The Convolutional Neural Network (CNN) consists of a combination of convolutional layers, nonlinear layers (e.g., mean, max, or min), and classification layer units. In some cases, this methodology can be used to identify a category of a dog class, a car model, or birds, resulting in these structures having advanced potential outcomes [17]. Nowadays, most researchers are using the Multitask Cascaded Convolution Neural Networks (MTCNN) algorithm for facial detection and classification due to its robust nature [18, 19]. Similarly, some existing techniques and their weaknesses are discussed in Table 1.

Facial recognition approaches are hindered by many exigent challenges that include opacity of obstructions between the camera and the subject, the environmental light intensity levels, surrounding atmospheric conditions, the distance between camera and subject, and lastly but not limited to the emotional and physical expression of the subject. Moreover, most appearance-based methods supplement their analysis with complex statistical techniques only to provide specific insight into the analysis instead of a holistic understanding of the outcomes. Present research models fail to incorporate multiple aforementioned factors into their studies and often aim to optimize their models based on one variable such as improving accuracy based on surrounding light intensity levels or distance between camera and subject, but not both. As a result, their models are only accurate under specific conditions and are not pragmatic as they fail to include the interrelated factors between these variables.

Keeping these shortcomings in consideration, this study provides a novel approach where surrounding light intensity levels, angle of the facial image acquired, and distance between camera and subject are incorporated in the design of the model. This model is then optimized to not only improve accuracy under realistic conditions but also reduce computation time through postprocessing, feature extraction, and Multitasking Cascaded Convolution Neural Networks (MTCNN) algorithm.

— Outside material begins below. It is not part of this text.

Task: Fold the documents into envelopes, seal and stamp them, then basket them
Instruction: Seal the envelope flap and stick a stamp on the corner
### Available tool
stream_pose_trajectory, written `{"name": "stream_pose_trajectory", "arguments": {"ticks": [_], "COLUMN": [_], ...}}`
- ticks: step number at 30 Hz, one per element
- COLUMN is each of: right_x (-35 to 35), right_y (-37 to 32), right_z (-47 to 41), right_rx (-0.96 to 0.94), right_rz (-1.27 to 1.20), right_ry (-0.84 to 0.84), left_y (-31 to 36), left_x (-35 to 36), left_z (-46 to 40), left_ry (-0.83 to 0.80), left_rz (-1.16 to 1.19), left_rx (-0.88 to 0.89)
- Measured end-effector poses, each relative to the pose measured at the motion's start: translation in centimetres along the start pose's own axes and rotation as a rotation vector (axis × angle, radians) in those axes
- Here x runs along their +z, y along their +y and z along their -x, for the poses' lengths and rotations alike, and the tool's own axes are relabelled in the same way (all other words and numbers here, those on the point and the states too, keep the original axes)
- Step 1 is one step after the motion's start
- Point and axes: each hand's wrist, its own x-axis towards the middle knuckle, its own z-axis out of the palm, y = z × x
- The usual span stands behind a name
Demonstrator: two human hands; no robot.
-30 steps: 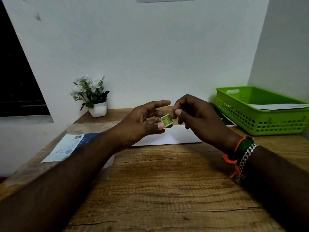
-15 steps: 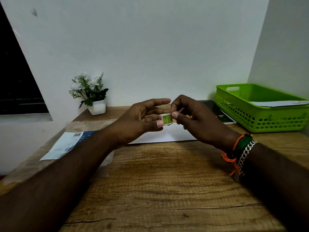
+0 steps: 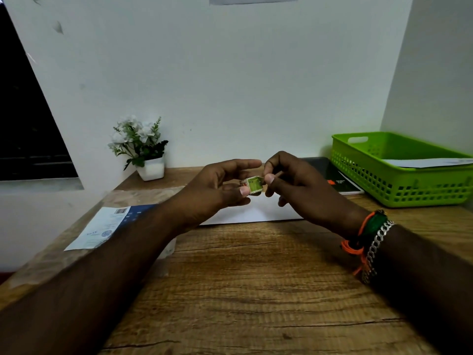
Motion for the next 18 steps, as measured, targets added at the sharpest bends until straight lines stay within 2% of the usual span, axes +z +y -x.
{"name": "stream_pose_trajectory", "arguments": {"ticks": [3, 10, 18], "right_x": [-0.11, 0.04, -0.04], "right_y": [0.04, 0.44, 0.28], "right_z": [-0.22, -0.35, -0.26], "right_rx": [0.008, -0.013, -0.021], "right_rz": [-0.067, -0.007, 0.167], "right_ry": [0.042, 0.072, 0.026], "left_y": [0.04, 0.18, 0.46], "left_x": [-0.16, 0.05, 0.03], "left_z": [0.06, 0.14, -0.08], "left_ry": [0.016, 0.006, 0.026], "left_rz": [0.014, -0.018, -0.115], "left_rx": [0.005, 0.017, 0.008]}}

This paper is organized into five sections. Section 1 provides an introduction and related work. Section 2 highlights the mathematical modules. Section 3 discusses the implementation of the proposed management system and experimental results in which the performance of the proposed algorithm is evaluated and the results are shown. Section 4 presents the conclusion.

2. Methodology

There are four main modules to this proposed system that are as follows: detecting a face from a real-time stream, extracting countenance, recognizing the face, and providing the countenances.

2.1. Dataset Creation

This first and foremost step to creating a self-based face recognition dataset for an in-house facial recognition system is that physical access to specific individuals is needed to collect sample images of about 126 faces. It would be a typical system for schools, companies, or other organizations where people are physically present themselves on a daily basis. To gather footage of these individuals, we can perform two methods:(1)Escort them into a special room where a camera is installed. Taking pictures of the person from different angles stores the picture of that person in a labeled directory.(2)Implement different systems for the different rooms.

In this proposed system, the dataset creation process is going to be implemented at the time of registration of a new student on campus. 10–20 pictures of every student will be taken on-site while creating a brand-new directory for students with reference to their department batch and section and storing the images of the students inside it. At the time of training, we have to settle on a section-based training method where the encoding of every student of the respective section is stored. The dataset contains the three subsequent directories: database directory contains the whole database of the system; i.e., persons, timetables, and student information are also available as attendance records. Next, encodings contain all the encoding files. Similarly, the models have the model file of the system and results; this subdirectory contains all the face recognition testing results such as pictures and videos that contain Labeled Faces, specifically used in testing at the time of training.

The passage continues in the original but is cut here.